Performance em telepresença.

Informação e comunicação na rede mundial de computadores.

Maria Beatriz de Medeiros

 

Par l'espace, l'univers me comprend (sentido I) et m'engloutit; par la pensée, je le comprends (sentido II). Pascal.  …sentido I – abraçar o conjunto; englobar; …sentido II – apreender pelo conhecimento, decifrar, aprender, conhecer, perceber, sentir…

Dicionário Petit Robert 1

Denominamos telepresença, presença em tempo real, ou quase real, mediada pela tecnologia, seja ela vídeo, ou computador. Em nosso trabalho atual, o Grupo de Pesquisa Corpos Informáticos realiza pesquisa em Performance Art em telepresença através do computador, isto é, na Internet. [1]
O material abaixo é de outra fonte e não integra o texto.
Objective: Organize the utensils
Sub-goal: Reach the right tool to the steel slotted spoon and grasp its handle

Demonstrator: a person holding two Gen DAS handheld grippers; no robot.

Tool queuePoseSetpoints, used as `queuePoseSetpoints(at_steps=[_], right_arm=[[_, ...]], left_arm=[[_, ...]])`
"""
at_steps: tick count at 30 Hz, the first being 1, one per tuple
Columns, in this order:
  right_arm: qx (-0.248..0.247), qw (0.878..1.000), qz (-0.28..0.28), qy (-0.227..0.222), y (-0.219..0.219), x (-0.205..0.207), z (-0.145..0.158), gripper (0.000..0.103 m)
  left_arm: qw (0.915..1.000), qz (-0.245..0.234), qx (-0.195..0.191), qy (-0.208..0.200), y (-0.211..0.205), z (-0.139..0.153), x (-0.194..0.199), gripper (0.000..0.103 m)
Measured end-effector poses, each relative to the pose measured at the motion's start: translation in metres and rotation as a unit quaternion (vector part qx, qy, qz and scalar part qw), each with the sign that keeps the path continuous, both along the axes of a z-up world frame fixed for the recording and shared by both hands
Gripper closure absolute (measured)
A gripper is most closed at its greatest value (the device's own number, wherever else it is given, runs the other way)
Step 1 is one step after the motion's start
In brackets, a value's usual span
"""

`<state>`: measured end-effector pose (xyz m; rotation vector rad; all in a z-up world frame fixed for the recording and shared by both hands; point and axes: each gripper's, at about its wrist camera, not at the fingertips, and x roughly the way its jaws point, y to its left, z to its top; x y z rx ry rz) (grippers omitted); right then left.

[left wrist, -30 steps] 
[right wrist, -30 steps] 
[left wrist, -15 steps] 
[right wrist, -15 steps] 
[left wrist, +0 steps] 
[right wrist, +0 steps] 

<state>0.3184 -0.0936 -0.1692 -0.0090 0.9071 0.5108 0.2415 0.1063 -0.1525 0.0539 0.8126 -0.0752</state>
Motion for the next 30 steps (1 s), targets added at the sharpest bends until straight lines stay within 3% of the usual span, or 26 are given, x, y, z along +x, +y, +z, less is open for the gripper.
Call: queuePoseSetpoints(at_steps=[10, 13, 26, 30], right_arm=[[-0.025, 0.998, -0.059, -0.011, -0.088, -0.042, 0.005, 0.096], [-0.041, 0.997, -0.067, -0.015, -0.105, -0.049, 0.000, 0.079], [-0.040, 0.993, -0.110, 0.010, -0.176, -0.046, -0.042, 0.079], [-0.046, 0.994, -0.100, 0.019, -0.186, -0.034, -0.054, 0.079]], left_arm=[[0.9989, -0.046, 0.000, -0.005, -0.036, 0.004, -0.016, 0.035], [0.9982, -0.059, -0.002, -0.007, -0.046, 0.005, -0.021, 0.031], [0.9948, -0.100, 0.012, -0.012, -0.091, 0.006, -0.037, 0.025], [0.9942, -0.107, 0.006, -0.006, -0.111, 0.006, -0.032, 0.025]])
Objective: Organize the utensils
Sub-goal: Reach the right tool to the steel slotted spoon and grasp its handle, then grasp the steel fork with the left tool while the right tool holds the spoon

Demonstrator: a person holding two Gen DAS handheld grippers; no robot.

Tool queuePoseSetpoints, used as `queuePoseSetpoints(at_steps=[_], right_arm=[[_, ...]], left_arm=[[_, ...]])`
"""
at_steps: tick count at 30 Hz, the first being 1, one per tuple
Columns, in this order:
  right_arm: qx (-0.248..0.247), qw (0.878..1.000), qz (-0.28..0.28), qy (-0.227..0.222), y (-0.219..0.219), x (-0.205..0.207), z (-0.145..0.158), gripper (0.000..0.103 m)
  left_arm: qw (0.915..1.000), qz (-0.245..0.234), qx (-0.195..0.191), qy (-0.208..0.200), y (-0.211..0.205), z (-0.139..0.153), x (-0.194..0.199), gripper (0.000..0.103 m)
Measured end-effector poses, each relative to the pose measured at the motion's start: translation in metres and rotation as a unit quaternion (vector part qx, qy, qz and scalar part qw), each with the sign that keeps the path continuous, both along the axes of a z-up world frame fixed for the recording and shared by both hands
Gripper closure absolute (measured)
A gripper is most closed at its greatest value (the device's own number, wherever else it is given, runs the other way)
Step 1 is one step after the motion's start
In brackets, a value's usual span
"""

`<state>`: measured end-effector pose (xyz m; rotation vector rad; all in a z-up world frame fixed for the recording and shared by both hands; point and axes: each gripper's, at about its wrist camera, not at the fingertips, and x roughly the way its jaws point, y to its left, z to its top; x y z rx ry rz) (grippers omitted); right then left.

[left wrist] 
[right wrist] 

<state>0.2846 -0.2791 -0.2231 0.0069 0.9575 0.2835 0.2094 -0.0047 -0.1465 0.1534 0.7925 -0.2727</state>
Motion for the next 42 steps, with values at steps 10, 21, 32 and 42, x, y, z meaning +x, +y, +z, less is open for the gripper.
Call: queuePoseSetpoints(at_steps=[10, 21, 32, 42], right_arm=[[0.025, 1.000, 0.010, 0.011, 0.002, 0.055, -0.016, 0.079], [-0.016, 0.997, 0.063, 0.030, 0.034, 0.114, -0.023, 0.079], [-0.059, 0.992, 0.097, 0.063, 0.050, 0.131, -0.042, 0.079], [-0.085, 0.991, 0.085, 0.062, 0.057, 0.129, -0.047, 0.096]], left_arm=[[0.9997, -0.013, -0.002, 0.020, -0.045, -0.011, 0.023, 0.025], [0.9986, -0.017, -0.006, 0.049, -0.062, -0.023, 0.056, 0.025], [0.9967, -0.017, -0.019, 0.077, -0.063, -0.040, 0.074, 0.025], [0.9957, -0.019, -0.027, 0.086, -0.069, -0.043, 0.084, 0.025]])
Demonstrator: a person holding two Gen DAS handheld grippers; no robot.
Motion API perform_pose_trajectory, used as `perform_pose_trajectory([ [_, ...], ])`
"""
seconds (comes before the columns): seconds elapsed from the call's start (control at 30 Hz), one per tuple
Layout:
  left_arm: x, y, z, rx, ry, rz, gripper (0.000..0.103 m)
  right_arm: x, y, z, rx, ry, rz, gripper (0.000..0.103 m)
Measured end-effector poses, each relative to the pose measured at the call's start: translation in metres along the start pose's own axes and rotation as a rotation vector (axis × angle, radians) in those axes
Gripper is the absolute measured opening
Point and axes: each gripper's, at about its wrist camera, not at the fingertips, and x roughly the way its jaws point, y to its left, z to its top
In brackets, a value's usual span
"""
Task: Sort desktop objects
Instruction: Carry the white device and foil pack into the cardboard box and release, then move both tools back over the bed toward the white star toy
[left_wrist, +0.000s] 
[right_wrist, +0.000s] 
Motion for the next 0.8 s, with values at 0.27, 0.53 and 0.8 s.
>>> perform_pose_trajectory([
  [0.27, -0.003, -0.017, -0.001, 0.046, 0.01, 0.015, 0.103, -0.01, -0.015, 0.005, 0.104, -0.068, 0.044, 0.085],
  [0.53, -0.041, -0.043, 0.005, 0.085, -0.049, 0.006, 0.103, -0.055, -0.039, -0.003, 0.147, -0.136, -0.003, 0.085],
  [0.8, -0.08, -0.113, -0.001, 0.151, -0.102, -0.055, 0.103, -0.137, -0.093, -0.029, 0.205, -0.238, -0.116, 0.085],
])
Quais as possibilidades de se fazer arte na rede mundial de computadores? Quando a rede é rede de informações? O que é informação? Quando a rede é rede de comunicações? O que é comunicação? A presença em telepresença é capaz de Arte? Qual a possibilidade de se fazer Performance Art em telepresença?

 

            Arte, comunicação de afecto

 

A arte é linguagem, no entanto, linguagem não codificável, linguagem imcompatível com palavras, linguagem irredutível. As linguagens têem por função a comunicação [2]. A arte é comunicação não lingüistica.[3] Para Kant, o belo dá prazer sem conceitos. Nós diríamos que a arte é comunicação através de uma linguagem sem conceito, proporcionando prazer ou desprazer. O próprio da arte é produzir afectos e perceptos, diriam Deleuze e Guattari. A arte é comunicação, sem conceito, através do afecto, sendo a causa deste afecto inexplicável. Na comunicação de afecto não se distingue precisamente a causa deste afecto, e seu efeito não é limitado.

 

Como estamos utilizando a língua portuguêsa (ou partindo dela para este texto traduzido para o inglês) cabe lembrar que o afecto pouco significa afeto (carinho, paixão). Referimo-nos ao afecto filosófico "que consiste em sofrer uma ação ou em ser influenciado ou modificado por ela." [4] Para Aristóteles, o afecto seria qualquer modificação sofrida pela alma, o afecto seria produzido pelas qualidades sensíveis e aconteceria na alma. O afecto

           

"… não tem necessariamente conotação emotiva" … "O termo afecção"… deve considerar-se extensivo a toda determinação, inclusive cognoscitiva, que apresente caráter de passividade ou que possa de qualquer modo ser considerada uma qualidade ou alteração sofrida." [5]

 

O meio utilizado para produzir arte independe do afecto produzido. Qualquer meio técnico pode produzir arte, se produzir afecto e percepto. Logo a rede mundial de computadores e a Internet são capazes de arte. Pesquisamos, no momento, duas formas artísticas na rede: a web-arte (ver.corpos.org) e a performance em telepresença. Outras reflexões sobre estas práticas do Grupo de Pesquisa Corpos Informáticos estão publicadas em www.corpos.org/papers , principalmente no texto "Atualizações do homem".

 

As diferentes compreensões do termo Performance

 

            A Performance Art é uma das linguagens da arte (talvez a mais não linguistica), ela é arte ao vivo, a arte da presença por excelência. Seu produto é processo e seu processo é efêmero, em princípio. O corpo é sujeito e objeto da "obra" de arte, mas todos os recursos e técnicas são simpáticos a esta arte multi- e trans-disciplinar.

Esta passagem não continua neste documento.